| Goal of the exercise |
Output a verbatim copy of the data, cut off after the line that contains "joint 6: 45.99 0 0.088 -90".

****************

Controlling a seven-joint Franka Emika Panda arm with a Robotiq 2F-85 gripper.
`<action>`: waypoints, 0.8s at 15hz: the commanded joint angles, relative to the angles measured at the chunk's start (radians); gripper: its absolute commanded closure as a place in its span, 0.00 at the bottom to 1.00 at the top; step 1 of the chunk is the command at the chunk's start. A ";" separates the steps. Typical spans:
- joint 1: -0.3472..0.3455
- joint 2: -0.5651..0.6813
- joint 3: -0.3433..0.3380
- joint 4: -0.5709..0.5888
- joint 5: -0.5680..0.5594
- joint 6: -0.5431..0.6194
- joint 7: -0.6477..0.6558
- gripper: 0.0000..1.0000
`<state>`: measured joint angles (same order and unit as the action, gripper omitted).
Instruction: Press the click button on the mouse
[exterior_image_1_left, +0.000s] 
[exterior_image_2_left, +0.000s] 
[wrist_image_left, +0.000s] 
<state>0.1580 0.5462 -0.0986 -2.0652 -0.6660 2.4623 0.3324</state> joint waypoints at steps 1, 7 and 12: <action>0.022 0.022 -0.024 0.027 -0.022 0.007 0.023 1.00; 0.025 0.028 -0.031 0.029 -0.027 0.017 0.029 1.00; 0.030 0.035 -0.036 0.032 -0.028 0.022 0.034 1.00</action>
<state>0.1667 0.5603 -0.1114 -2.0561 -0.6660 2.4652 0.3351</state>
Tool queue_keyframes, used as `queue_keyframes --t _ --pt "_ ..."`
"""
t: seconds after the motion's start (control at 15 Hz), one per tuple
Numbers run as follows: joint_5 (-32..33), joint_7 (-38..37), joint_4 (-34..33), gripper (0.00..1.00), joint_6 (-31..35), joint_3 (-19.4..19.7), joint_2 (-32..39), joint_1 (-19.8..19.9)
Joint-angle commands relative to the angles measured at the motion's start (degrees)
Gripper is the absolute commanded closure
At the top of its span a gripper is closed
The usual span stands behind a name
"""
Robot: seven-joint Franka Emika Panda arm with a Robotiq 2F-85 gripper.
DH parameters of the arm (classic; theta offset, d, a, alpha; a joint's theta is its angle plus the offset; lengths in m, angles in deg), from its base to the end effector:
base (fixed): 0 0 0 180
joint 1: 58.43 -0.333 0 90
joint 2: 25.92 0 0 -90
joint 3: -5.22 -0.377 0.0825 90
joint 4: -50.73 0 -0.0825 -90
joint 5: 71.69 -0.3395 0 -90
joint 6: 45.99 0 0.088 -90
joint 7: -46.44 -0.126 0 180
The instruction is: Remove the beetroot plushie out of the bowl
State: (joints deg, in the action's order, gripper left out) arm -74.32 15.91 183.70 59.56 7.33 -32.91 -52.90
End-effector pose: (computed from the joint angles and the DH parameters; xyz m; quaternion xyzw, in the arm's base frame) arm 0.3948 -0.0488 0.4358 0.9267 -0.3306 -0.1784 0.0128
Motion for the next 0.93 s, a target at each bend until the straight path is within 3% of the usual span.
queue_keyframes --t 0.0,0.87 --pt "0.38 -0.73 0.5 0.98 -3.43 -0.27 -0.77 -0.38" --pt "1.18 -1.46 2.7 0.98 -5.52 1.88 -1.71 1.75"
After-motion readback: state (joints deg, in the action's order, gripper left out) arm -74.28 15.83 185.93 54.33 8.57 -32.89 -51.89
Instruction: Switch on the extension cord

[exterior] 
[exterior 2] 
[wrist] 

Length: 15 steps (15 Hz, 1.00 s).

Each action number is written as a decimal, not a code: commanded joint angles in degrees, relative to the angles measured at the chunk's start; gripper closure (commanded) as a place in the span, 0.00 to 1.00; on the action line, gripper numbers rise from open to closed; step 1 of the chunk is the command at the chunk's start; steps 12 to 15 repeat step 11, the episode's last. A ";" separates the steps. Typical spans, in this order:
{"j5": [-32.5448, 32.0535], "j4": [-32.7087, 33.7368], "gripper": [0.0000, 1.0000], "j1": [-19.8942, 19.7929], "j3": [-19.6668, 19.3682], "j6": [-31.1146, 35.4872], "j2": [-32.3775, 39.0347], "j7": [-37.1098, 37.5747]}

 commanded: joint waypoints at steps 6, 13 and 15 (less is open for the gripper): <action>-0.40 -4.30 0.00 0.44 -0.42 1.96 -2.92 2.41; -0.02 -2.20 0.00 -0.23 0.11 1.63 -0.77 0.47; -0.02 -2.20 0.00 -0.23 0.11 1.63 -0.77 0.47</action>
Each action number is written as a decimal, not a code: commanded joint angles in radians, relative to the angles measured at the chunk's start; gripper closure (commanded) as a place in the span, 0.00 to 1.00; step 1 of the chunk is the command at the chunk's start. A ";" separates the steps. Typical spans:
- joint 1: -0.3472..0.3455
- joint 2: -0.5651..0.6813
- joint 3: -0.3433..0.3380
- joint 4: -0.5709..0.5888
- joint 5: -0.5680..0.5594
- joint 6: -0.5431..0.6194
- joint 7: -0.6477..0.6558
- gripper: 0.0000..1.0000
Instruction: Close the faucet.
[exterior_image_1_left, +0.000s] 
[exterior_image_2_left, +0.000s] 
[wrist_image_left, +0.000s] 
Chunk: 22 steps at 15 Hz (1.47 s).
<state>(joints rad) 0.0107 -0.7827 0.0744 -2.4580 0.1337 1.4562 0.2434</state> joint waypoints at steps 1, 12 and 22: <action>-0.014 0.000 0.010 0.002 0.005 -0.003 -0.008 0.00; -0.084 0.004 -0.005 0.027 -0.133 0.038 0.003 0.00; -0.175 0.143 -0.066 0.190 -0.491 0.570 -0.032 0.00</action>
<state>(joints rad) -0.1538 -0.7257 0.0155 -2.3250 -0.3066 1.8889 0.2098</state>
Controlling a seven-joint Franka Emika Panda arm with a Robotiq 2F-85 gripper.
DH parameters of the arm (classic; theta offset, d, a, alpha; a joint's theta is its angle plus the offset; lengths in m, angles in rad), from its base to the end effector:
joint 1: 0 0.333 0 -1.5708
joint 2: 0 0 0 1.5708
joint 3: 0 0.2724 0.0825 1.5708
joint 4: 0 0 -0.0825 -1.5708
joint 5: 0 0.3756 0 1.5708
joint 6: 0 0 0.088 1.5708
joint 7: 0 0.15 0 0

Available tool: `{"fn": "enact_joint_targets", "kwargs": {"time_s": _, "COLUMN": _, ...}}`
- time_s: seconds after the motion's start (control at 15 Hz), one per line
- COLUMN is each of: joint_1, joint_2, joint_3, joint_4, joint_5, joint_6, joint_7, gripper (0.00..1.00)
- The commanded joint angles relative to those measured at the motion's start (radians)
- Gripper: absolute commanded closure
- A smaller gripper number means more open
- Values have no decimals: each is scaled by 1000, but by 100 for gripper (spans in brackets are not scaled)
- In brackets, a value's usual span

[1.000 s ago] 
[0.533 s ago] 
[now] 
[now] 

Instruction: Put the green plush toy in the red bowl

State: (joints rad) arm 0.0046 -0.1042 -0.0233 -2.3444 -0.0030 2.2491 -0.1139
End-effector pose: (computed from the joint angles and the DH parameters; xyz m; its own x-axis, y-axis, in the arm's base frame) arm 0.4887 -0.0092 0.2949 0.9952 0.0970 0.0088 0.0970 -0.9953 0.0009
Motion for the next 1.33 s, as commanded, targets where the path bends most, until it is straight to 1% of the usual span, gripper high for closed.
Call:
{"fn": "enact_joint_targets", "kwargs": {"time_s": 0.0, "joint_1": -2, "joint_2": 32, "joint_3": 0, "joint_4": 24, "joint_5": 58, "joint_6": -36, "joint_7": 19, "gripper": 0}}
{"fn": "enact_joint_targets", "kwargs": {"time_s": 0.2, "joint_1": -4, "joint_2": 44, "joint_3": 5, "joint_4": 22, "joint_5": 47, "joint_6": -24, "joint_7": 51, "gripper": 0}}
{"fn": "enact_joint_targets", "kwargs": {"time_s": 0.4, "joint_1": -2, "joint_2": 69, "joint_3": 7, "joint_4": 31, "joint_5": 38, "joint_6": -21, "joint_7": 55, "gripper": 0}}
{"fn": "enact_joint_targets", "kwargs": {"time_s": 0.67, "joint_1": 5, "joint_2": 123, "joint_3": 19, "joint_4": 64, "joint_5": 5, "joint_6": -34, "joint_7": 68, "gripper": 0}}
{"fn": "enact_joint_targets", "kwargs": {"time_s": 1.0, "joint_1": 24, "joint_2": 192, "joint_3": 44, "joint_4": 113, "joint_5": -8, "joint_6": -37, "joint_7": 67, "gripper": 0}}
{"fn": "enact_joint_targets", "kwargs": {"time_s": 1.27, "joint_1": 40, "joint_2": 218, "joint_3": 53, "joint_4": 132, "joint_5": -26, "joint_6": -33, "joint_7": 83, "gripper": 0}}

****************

| Answer section |
Controlling a seven-joint Franka Emika Panda arm with a Robotiq 2F-85 gripper.
`<action>`: waypoints, 0.8s at 15hz: the commanded joint angles, relative to the angles measured at the chunk's start (radians); gripper: its absolute commanded closure as a place in its span, 0.00 at the bottom to 1.00 at the top; step 1 of the chunk is the command at the chunk's start. A ";" separates the steps. Typical spans:
- joint 1: -0.3472..0.3455
- joint 2: -0.5651..0.6813
- joint 3: -0.3433..0.3380
- joint 4: -0.5709..0.5888
- joint 5: -0.5680..0.5594
- joint 6: -0.5431..0.6194
- joint 7: -0.6477..0.6558
- gripper: 0.0000..1.0000
`<state>`: measured joint angles (same order and unit as the action, gripper omitted).
Instruction: Press the click button on the mouse
[exterior_image_1_left, +0.000s] 
[exterior_image_2_left, +0.000s] 
[wrist_image_left, +0.000s] 
<state>0.1580 0.5462 -0.0986 -2.0652 -0.6660 2.4623 0.3324</state> joint waypoints at steps 1, 7 and 12: <action>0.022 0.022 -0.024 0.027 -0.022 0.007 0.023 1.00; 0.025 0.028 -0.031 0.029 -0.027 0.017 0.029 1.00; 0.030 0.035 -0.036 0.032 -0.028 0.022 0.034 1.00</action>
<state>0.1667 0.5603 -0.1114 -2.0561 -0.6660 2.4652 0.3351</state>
Tool queue_keyframes, used as `queue_keyframes --t _ --pt "_ ..."`
"""
t: seconds after the motion's start (control at 15 Hz), one per tuple
Numbers run as follows: joint_5 (-32..33), joint_7 (-38..37), joint_4 (-34..33), gripper (0.00..1.00), joint_6 (-31..35), joint_3 (-19.4..19.7), joint_2 (-32..39), joint_1 (-19.8..19.9)
Joint-angle commands relative to the angles measured at the motion's start (degrees)
Gripper is the absolute commanded closure
At the top of its span a gripper is closed
The usual span stands behind a name
"""
Robot: seven-joint Franka Emika Panda arm with a Robotiq 2F-85 gripper.
DH parameters of the arm (classic; theta offset, d, a, alpha; a joint's theta is its angle plus the offset; lengths in m, angles in deg), from its base to the end effector:
base (fixed): 0 0 0 180
joint 1: 58.43 -0.333 0 90
joint 2: 25.92 0 0 -90
joint 3: -5.22 -0.377 0.0825 90
joint 4: -50.73 0 -0.0825 -90
joint 5: 71.69 -0.3395 0 -90
joint 6: 45.99 0 0.088 -90

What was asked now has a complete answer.